Le droit de vote est le premier des droits de tout.e citoyen.ne. On peut se demander pourquoi il aura fallu tant de temps à la Suisse pour se conformer à l’Europe, aux droits humains, à l’évidence. Les Européennes auraient-elles aussi attendu si longtemps si les peuples avaient voté? Dans les autres pays, c’est le gouvernement qui le décrétait. Mais chez nous, même les conseillers fédéraux et nationaux y étaient opposés.
Lutte sans fin?
Dimanche soir, j’ai regardé sur RTS2 le documentaire De la cuisine au Parlement, constitué d’archives sur la longue marche pour le droit de vote des femmes.
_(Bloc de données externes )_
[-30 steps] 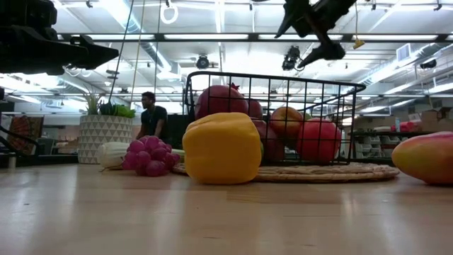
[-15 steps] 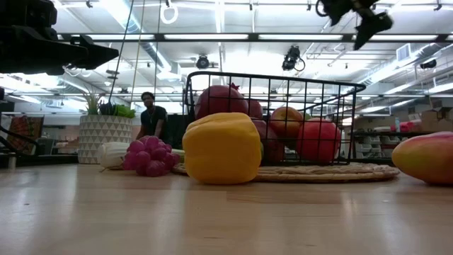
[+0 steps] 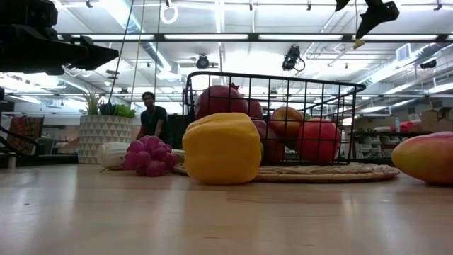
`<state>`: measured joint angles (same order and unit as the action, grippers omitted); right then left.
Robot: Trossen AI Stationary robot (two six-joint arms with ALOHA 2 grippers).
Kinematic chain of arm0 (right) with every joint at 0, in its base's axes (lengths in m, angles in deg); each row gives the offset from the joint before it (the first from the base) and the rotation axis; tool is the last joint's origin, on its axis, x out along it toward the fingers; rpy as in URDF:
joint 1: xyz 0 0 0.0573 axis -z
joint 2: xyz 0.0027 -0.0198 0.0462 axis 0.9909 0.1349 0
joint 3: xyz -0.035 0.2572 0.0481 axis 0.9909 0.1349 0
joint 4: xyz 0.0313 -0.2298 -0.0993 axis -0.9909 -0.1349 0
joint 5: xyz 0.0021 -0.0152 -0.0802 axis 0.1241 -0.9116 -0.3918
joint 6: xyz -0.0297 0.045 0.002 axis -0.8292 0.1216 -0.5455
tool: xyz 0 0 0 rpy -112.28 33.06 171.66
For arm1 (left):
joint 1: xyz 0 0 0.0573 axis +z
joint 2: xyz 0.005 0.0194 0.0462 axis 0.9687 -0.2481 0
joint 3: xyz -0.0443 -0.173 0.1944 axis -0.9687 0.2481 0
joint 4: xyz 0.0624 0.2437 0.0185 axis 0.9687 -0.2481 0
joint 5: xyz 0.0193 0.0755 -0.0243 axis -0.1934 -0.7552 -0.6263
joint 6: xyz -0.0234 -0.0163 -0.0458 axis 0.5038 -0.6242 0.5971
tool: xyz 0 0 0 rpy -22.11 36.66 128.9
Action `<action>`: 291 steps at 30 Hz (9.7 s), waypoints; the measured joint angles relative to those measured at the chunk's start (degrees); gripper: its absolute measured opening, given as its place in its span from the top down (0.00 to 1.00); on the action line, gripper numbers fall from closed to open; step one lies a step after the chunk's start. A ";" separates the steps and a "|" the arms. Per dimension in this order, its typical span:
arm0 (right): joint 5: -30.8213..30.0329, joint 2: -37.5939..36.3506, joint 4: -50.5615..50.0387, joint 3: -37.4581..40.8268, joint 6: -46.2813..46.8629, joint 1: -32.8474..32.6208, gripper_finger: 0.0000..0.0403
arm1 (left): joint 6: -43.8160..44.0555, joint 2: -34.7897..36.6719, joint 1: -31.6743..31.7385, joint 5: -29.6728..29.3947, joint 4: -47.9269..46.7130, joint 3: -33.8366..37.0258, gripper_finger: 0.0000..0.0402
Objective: Build produce basket
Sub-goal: Put the red mango into the black wire basket
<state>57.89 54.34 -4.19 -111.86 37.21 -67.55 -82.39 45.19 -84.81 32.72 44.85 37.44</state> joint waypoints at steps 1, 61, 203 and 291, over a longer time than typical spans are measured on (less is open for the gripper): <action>0.06 0.00 0.00 0.00 -0.23 -0.22 0.01 | -0.03 0.00 0.00 0.00 0.00 0.01 0.00; 0.18 0.00 -1.75 0.05 -0.79 -3.02 0.01 | -0.04 0.00 0.00 -0.02 0.00 0.00 0.00; -8.61 0.79 45.60 58.31 -9.55 -44.35 0.14 | -0.04 0.02 0.00 -0.01 0.02 0.00 0.00; -6.17 0.79 42.97 58.29 -7.83 -44.31 0.63 | -0.04 0.02 -0.01 -0.02 0.00 0.02 0.00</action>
<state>51.71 55.13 38.78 -53.56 29.39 -111.85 -82.43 45.21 -84.82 32.70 44.84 37.46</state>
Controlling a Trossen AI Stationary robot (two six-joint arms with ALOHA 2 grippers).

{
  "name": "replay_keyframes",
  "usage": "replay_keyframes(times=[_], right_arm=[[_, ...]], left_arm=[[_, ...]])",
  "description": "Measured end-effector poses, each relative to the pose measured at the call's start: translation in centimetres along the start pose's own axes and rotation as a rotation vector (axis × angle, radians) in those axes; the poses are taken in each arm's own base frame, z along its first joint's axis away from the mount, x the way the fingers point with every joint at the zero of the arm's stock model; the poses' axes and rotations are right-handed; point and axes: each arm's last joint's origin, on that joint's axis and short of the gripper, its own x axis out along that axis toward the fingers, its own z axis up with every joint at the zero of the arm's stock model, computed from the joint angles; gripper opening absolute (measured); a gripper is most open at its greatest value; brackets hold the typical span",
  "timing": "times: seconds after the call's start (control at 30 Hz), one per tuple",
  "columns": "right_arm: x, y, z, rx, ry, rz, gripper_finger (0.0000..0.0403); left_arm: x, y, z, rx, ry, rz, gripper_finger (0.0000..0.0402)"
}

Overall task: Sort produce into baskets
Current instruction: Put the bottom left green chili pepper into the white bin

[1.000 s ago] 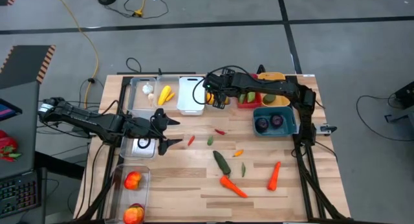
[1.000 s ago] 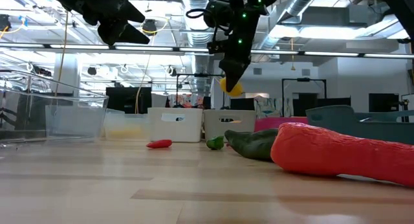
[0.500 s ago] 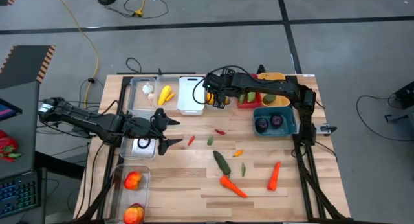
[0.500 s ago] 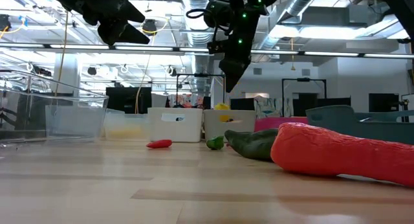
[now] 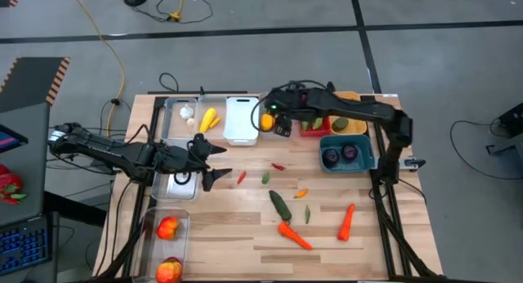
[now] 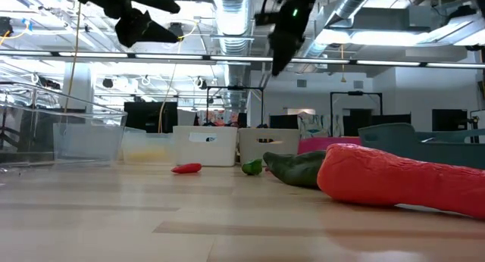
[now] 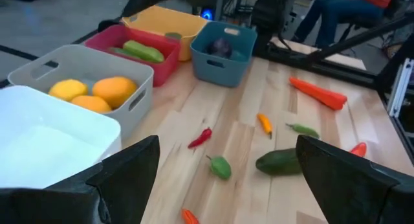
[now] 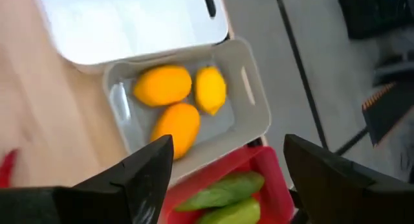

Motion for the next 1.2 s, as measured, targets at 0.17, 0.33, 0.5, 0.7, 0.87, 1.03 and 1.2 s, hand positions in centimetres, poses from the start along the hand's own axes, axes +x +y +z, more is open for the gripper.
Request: replay_keyframes(times=[0.17,0.33,0.5,0.7,0.87,1.03,1.2], right_arm=[[-5.5,-0.6,-0.7,0.050,-0.133,0.040,0.0320],[-9.5,-0.4,-2.0,0.061,-0.201,0.117,0.0320],[-12.1,0.4,-3.3,0.068,-0.205,0.166,0.0320],[-13.7,1.8,-5.5,0.068,-0.206,0.211,0.0320],[-13.8,3.0,-8.0,0.130,-0.200,0.247,0.0320],[-13.8,4.5,-10.3,0.194,-0.189,0.290,0.0320],[-13.9,6.3,-12.2,0.228,-0.155,0.331,0.0320]], left_arm=[[0.8,-0.6,0.8,0.043,0.008,0.005,0.0349],[2.8,-2.0,1.8,0.135,0.045,-0.010,0.0349],[5.6,-3.9,2.8,0.237,0.106,-0.090,0.0349],[9.7,-6.4,3.9,0.371,0.191,-0.162,0.0349],[13.5,-8.4,3.8,0.483,0.287,-0.246,0.0349],[16.8,-9.7,2.6,0.598,0.404,-0.318,0.0349],[19.3,-10.2,0.7,0.682,0.488,-0.358,0.0349]])
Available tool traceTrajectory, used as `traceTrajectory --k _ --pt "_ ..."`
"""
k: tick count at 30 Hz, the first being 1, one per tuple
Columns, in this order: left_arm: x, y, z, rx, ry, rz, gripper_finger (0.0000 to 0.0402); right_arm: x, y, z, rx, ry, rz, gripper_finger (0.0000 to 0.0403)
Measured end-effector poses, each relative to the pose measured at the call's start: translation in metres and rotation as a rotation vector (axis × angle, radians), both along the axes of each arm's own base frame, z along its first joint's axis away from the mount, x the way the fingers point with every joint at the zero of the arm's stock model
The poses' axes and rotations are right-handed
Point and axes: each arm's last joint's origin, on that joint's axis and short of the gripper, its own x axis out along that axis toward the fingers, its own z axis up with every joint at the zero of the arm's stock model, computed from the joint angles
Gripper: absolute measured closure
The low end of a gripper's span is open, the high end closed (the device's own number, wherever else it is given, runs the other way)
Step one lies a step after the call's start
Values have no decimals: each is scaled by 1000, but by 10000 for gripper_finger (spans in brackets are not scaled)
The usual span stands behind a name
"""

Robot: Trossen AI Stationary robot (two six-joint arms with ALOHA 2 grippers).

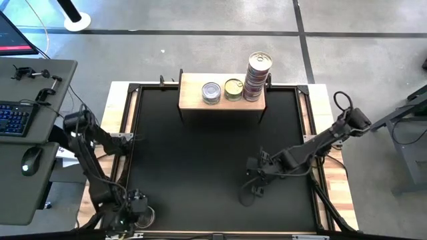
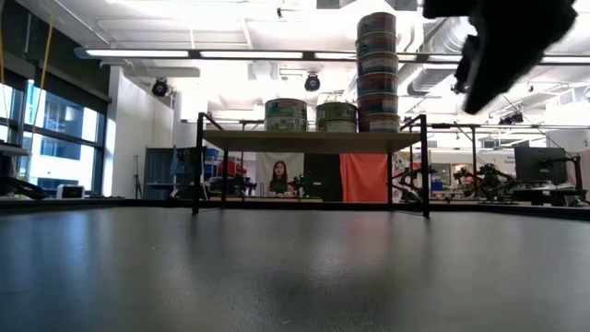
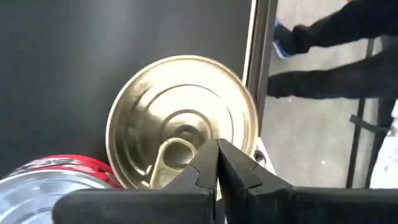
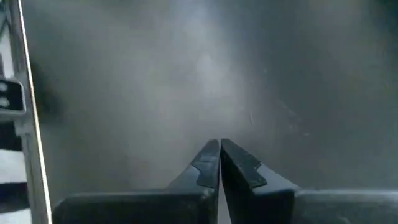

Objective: Stack canned seafood by type on shelf
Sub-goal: Stack the blue tuna can on top of the blue tuna can

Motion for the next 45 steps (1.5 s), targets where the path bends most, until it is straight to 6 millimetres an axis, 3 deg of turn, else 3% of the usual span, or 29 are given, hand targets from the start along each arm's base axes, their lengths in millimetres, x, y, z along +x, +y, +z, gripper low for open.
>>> traceTrajectory --k 5,9,14,19,23,26,30,36,41,45 --pt "13 1 -11 26 46 64 402 -8 11 -1 -39 7 96 401" --pt "40 11 -16 57 0 104 402 -16 16 4 -48 -5 147 402" --pt "94 35 -24 167 -194 150 402 -34 11 26 -73 -63 83 403" --pt "152 64 -44 269 -332 127 402 -49 5 46 -68 -171 -46 403" --pt "198 90 -63 277 -476 156 402 -50 6 48 -35 -209 -135 403" --pt "222 108 -69 257 -579 182 402 -44 8 43 -8 -201 -196 403" --pt "228 124 -59 295 -612 169 402 -29 5 30 5 -186 -312 403" --pt "211 130 -26 400 -602 98 401 2 -10 -4 70 -2 -357 403" --pt "201 136 -28 413 -625 120 401 41 -16 -32 125 -25 -247 403" --pt "195 138 -36 400 -636 121 401 63 -26 -60 146 -23 -278 403"
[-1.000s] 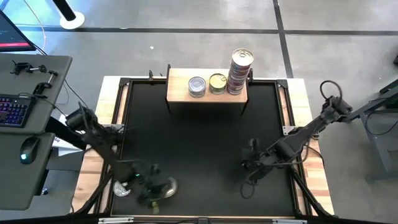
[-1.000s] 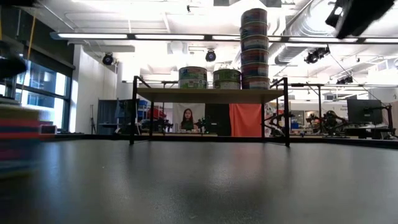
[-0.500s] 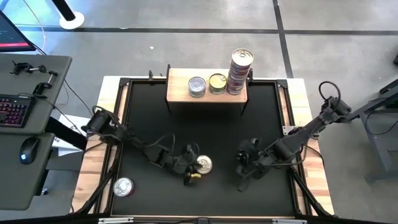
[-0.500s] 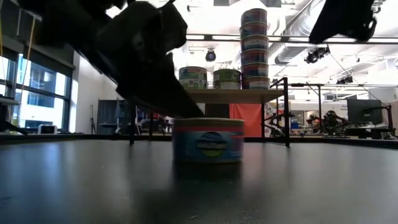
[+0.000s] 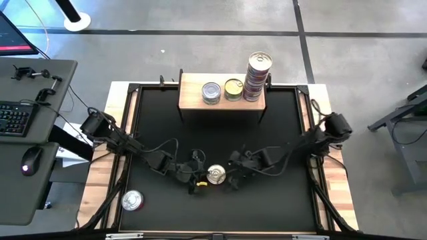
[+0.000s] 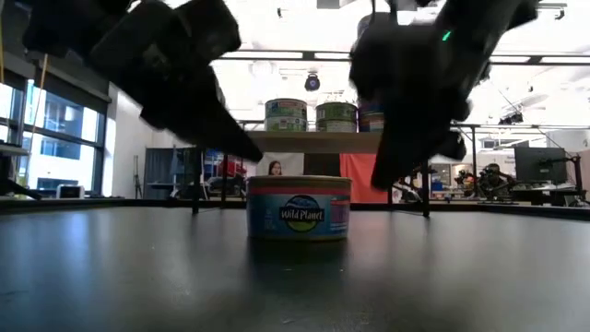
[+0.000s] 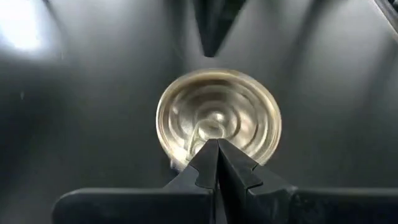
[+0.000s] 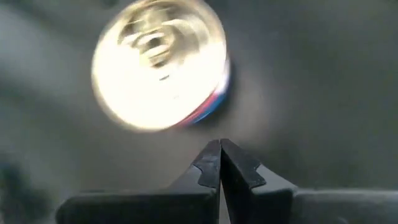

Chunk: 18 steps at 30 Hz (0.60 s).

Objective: Stack canned seafood by type on shelf
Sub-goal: Stack the blue tuna can on top of the blue tuna can

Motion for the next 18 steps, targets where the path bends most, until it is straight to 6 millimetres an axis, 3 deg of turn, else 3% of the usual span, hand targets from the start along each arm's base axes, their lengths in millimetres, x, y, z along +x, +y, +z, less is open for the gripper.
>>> traceTrajectory --k 5,18 --pt "-1 -1 -2 -29 -19 9 401 11 -12 -22 13 34 -88 403" --pt "5 -4 -26 -23 10 8 402 18 -3 -21 104 -43 -99 403"
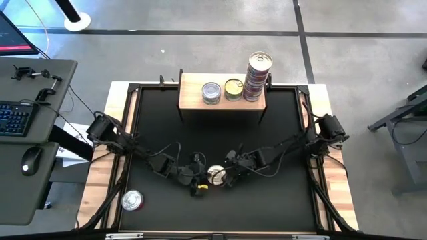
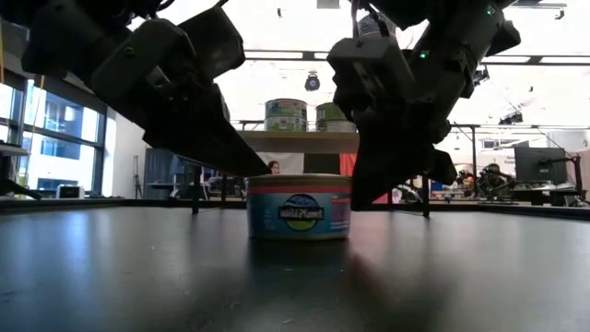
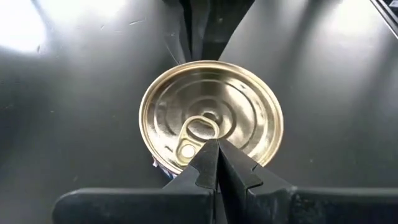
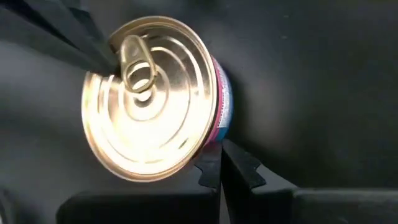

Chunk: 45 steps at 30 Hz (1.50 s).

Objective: Stack canned seafood by type on shelf
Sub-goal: Stack the blue tuna can on top of the blue tuna can

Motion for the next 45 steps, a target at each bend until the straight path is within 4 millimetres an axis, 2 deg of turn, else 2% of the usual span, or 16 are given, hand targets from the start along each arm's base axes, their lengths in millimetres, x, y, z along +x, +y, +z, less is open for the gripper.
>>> traceTrajectory --k 5,14,18,25,28,32,35,39,43,45 --pt "-4 0 -2 20 49 -8 402 0 5 8 49 -39 27 403" --pt "-6 4 -6 69 88 29 402 0 16 35 112 -180 44 403" --pt "-12 6 -17 105 161 19 401 3 16 39 111 -231 29 403" --pt "-19 9 -17 88 175 39 401 7 12 48 57 -317 58 403" --pt "-32 11 -13 47 200 84 401 5 5 68 -14 -396 140 403" --pt "-66 8 -9 -12 223 166 401 1 -7 87 -110 -459 297 396" --pt "-93 4 -5 -113 183 261 401 0 -18 93 -114 -401 414 360" --pt "-117 -5 1 -250 89 371 401 9 -27 103 -236 -267 656 264" --pt "-125 -13 6 -344 27 429 401 24 -31 110 -451 -156 857 162" --pt "-125 -17 8 -380 17 439 401 33 -31 113 -542 -113 945 126"
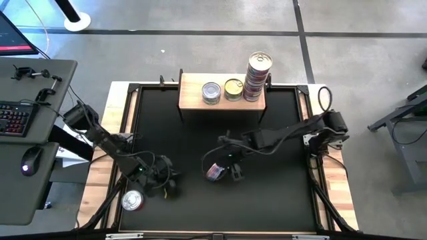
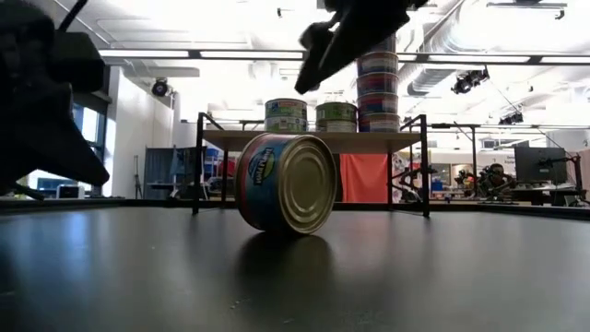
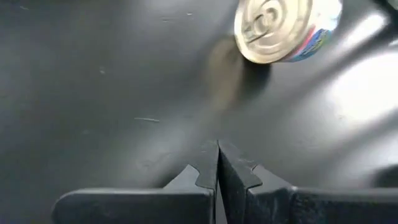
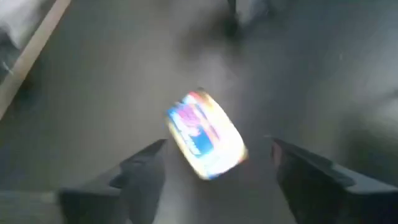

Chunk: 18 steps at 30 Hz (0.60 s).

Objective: Stack canned seafood by type on shelf
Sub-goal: Stack the blue tuna can on top of the blue tuna can

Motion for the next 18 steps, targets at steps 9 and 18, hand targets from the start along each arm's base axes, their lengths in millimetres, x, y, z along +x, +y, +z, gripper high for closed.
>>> traceTrajectory --k 9,18 --pt "4 -6 7 -47 -41 13 401 27 7 -21 -147 103 226 100" --pt "4 -5 6 -21 -31 -2 401 37 9 -48 -165 149 268 100"
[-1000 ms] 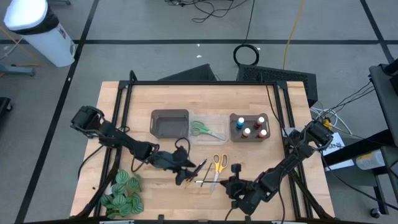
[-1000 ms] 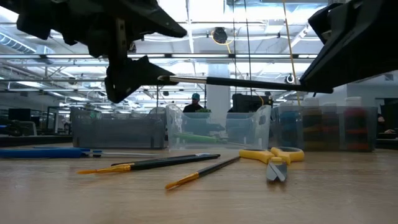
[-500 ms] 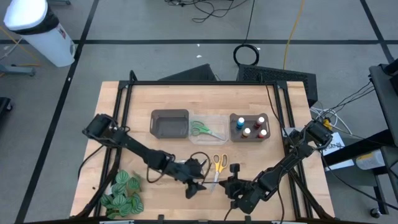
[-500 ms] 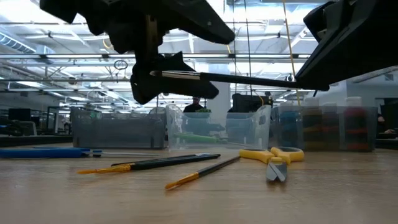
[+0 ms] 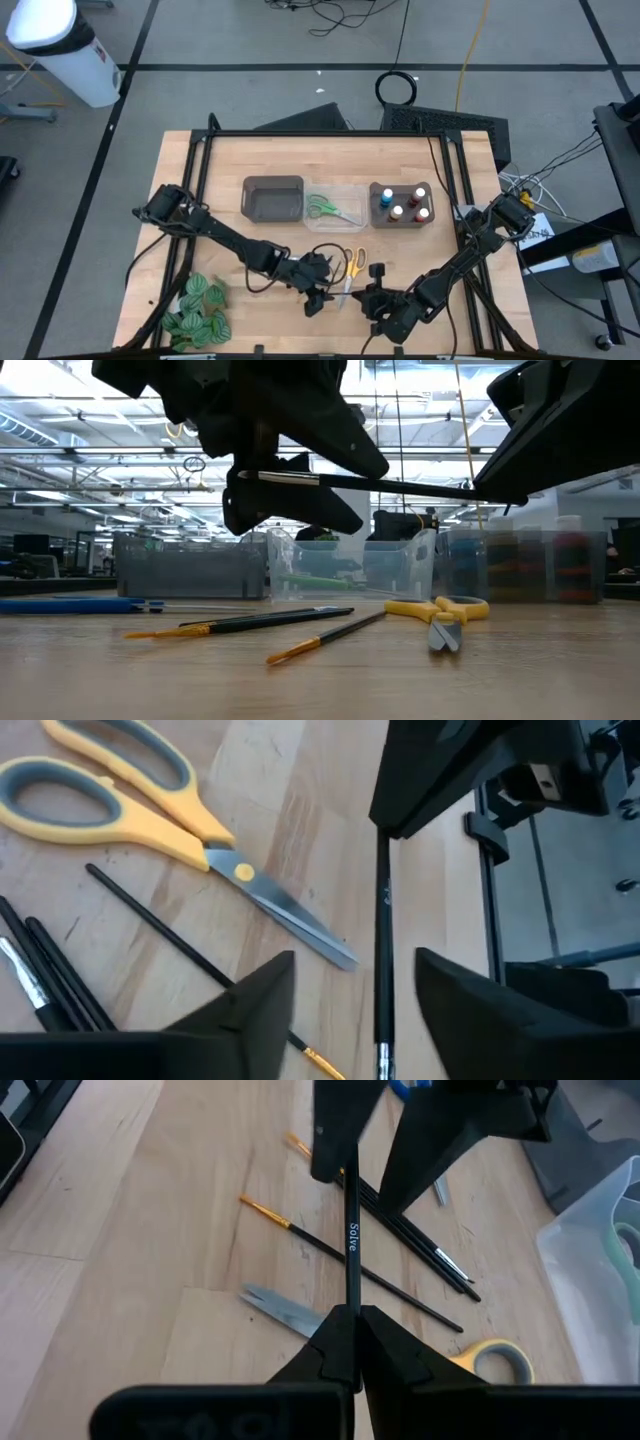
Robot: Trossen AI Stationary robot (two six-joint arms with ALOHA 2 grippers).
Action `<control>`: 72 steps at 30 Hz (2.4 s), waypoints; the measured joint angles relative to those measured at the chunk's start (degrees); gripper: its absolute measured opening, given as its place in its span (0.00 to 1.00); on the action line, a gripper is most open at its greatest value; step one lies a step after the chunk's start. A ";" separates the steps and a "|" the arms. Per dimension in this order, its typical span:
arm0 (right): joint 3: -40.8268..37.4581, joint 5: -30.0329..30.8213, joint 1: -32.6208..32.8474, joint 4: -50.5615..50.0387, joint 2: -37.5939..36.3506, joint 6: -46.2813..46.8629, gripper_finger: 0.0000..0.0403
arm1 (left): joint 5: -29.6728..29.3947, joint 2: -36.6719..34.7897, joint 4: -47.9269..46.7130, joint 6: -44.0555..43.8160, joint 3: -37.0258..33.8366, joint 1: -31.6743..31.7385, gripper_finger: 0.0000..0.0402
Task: Pick & Place Paint Supplies
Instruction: Put the bottom silver paint brush into the left black bin, then put the yellow scissors into the transparent bin
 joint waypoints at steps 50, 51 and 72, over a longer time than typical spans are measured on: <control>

Et le nombre incalculable de claques que nous avons reçues pendant plus d’un siècle, dont la non-élection de Lilian Uchtenhagen au Conseil Fédéral en 1983, puis celle de Christiane Brunner en 1993. J’ai éprouvé une profonde tristesse devant ce concentré de propos machistes et méprisants, de déni, de violence, de torrents de haine déversés contre les femmes. Le patriarcat empoisonne encore toute la société. Mais il y avait aussi les moments festifs partagés, les manifs, on reconnaît quelques copines, me voici derrière une pancarte… À quand un salaire égal? Une retraite décente pour toutes celles qui se sont tuées à la tâche? La parité? Un congé parental digne de ce nom? Suffisamment de crèches? Des mesures efficaces contre le harcèlement sexuel? La lutte continue.